Protocol of the Session on November 17, 2011

Vielen Dank, Frau Abgeordnete Böth. – Für die Landesregierung hat nun Frau Ministerin Löhrmann das Wort.

Sehr geehrte Frau Präsidentin! Liebe Kolleginnen und Kollegen! Meine Stimme ist etwas besser als gestern, aber noch nicht viel besser; das gebe ich zu.

Spätestens seit der letzten Sitzung des Ausschusses für Schule und Weiterbildung ist der Antrag überholt und deshalb überflüssig. Ich kann das hier nur noch einmal sagen.

(Beifall von der SPD und von den GRÜNEN)

Auch, um alle Kolleginnen und Kollegen noch einmal ins Bild zu setzen, will ich trotzdem kurz auf die Vorgeschichte eingehen.

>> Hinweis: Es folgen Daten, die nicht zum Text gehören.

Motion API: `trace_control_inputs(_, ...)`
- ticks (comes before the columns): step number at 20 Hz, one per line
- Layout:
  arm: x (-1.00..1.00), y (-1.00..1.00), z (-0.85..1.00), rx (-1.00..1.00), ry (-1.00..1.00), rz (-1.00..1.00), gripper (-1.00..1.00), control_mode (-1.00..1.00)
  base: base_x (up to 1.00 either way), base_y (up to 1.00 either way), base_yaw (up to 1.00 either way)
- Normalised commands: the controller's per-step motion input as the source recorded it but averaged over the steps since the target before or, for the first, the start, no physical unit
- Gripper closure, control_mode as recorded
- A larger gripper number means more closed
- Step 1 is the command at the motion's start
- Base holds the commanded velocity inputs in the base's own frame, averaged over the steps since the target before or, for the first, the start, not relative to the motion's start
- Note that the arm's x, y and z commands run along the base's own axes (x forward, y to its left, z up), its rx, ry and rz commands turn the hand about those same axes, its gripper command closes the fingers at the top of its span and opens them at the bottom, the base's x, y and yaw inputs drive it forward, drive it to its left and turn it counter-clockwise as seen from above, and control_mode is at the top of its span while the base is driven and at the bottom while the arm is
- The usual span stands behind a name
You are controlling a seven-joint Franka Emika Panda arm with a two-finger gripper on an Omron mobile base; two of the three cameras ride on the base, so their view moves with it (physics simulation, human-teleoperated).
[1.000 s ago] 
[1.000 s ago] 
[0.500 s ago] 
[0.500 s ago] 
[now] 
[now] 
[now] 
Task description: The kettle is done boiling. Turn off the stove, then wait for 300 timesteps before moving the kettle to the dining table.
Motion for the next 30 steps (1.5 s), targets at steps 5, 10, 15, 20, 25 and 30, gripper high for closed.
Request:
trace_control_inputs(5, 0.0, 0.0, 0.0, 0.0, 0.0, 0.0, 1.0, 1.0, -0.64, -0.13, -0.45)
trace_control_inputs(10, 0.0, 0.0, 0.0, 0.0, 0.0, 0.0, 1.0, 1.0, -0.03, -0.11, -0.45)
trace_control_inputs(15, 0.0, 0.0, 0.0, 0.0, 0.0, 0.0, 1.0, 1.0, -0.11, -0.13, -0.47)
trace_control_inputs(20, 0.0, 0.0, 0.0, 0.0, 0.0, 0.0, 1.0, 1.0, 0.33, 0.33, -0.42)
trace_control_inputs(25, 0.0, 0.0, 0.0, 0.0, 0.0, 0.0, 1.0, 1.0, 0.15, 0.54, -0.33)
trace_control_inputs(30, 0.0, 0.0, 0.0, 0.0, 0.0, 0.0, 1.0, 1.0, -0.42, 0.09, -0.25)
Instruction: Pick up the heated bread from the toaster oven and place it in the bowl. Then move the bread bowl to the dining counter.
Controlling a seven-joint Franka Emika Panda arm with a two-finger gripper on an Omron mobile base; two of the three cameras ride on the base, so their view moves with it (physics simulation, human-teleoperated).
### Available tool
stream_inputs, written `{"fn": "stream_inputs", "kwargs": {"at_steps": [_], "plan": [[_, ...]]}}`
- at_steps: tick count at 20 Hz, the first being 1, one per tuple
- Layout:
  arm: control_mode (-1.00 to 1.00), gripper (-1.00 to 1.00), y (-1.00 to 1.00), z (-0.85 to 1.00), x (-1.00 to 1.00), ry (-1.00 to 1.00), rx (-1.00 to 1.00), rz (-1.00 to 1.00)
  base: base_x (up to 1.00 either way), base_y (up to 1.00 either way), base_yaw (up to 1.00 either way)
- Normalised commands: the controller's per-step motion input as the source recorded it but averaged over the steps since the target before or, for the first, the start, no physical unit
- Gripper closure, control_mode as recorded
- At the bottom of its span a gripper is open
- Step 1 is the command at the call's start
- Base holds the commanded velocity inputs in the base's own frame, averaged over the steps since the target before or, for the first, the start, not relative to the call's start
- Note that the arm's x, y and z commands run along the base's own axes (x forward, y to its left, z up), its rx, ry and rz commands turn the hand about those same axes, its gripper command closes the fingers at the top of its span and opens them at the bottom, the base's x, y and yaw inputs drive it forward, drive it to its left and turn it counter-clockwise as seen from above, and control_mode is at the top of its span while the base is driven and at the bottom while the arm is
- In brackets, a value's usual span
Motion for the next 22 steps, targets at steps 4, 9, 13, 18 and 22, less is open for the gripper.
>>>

Mit dem 2. Schulrechtsänderungsgesetz aus der letzten Legislaturperiode, verabschiedet von CDU und FDP, wurde die Jahrgangsstufe 10 aufgrund des auf acht Jahre verkürzten Bildungsgangs am

Gymnasium der Sekundarstufe II zugeordnet. Eine Anpassung der Schülerfahrtkostenverordnung an diese Gesetzesänderung erfolgte aber nicht. Die jetzt beklagte Problemlage fällt somit auf die alte CDU/FDP-Landesregierung zurück.

(Beifall von den GRÜNEN)

Die rot-grüne Landesregierung hat die Ungerechtigkeit erkannt und anerkannt und deshalb frühzeitig erklärt, eine Anpassung der Schülerfahrtkostenverordnung vornehmen zu wollen. Das habe auch ich getan; das wurde durch den Antrag im letzten Jahr dokumentiert.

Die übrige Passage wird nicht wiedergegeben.